Из многих насильственных поступков капитана примечательны следующие: однажды он пьяным повалил на пол одного из дворовых и бил и топтал его ногами, потом привязал к столбу во дворе и сек «езжалыми кнутьями». В другой раз он выпорол плетьми дворового, затем заковал его в цепь и посадил под замок в холодную баню, на следующее утро снова выпорол плетьми и затем опять отправил в холодную баню. У себя в имении Шестаков вовсе стрелял по крестьянам из ружья, чем довел их наконец до открытого возмущения. Приехавшие в усадьбу полицейские и представители уездного суда были принуждены вопиющими фактами обвинить Шестакова в «развратных и непристойных чести» поступках. Допросив крестьян и осмотрев многих из них, обнаружилось, что «у одних помещик разрубил руки ножом, у других даже вовсе переломил». Какое же решение по этому делу вынес суд? Шестакову было внушено, чтобы впредь он порядочно вел себя с подвластными людьми, в чем с него была взята расписка…
Нельзя забывать, что законодательство, в том числе именные императорские указы, прямо запрещали любые жалобы крепостным на помещиков. Так что с формальной точки зрения эти чиновники, столь лояльно отнесшиеся к Шестакову, нисколько не злоупотребляли своей властью в его пользу. По мысли законодателя, они вообще не должны были вмешиваться во взаимоотношения дворянина с его рабами. Поэтому в большинстве случаев местные чиновники даже не вникали в суть крестьянских жалоб, а под конвоем отправляли жалобщиков обратно в усадьбу владельца, где их ожидала, как правило, еще более жестокая расправа.
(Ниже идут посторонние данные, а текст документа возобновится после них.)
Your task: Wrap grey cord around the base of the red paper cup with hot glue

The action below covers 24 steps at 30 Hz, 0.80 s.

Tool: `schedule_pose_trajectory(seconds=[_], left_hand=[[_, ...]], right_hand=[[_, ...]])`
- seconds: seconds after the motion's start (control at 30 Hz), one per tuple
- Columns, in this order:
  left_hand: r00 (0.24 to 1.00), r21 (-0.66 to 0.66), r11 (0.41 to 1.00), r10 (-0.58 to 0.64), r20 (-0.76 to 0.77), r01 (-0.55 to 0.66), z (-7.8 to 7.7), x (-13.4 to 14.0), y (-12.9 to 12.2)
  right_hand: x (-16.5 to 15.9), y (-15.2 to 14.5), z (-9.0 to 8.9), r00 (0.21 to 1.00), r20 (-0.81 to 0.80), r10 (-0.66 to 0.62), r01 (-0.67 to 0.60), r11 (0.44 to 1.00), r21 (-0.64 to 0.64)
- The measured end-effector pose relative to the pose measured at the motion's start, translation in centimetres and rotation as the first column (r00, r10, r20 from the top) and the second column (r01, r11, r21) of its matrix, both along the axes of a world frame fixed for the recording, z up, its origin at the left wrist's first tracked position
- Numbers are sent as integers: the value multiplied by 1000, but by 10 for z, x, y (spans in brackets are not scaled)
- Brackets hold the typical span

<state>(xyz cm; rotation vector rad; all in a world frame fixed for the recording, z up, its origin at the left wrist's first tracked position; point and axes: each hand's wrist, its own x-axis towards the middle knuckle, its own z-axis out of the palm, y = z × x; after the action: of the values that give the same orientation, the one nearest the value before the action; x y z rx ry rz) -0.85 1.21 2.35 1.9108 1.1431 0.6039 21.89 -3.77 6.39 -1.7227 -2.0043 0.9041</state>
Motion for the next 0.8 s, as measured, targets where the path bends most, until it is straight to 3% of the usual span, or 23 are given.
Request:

Заблоцкий-Десятовский отметил в своем отчете, что часто чиновникам «достаточно одной жалобы… чтобы в крестьянах видеть бунтовщиков. Так заставляют смотреть на дело личные интересы властей и в некотором отношении самый закон». Дальше Заблоцкий рассказывает, как из усадьбы, расположенной в Саратовской губернии, бежали 14 крестьян, доведенных до отчаяния притеснениями своей госпожи. Причем эти люди, в надежде на заступничество, явились в город и обратились за помощью прямо в государственный орган — к уездному стряпчему. Стряпчий отправил их в уездный суд, где на допросе они показали, что «помещица тиранит их, бьет икусает… не дает ни пищи, ни одежды». Один из них признался, что барыня «призывает его во двор и в наказание заставляет его же собственных детей бить его — отца их; одна женщина показала, что от сильных побоев пропало у нее молоко в груди; другая — что была сечена немилосердно; третья — что она беременная бита была палками перед господским крыльцом, пришла оттого в беспамятство и, отправившись домой, дорогой выкинула, но сама уже не помнит, как была принесена в избу и куда девался ребенок. Полагали, что ребенок съеден был дворовой собакой, потому что видели рыло у сей последней в крови… При сем представлены были клоки вырванных волос, железный аршин, кочерга, которыми производились побои.
Вследствие показаний сделан был медицинский осмотр. Уездный врач нашел следы зубов на плечах (!), множество знаков от розог и струпья на ягодицах, следы прошиба на голове и пр.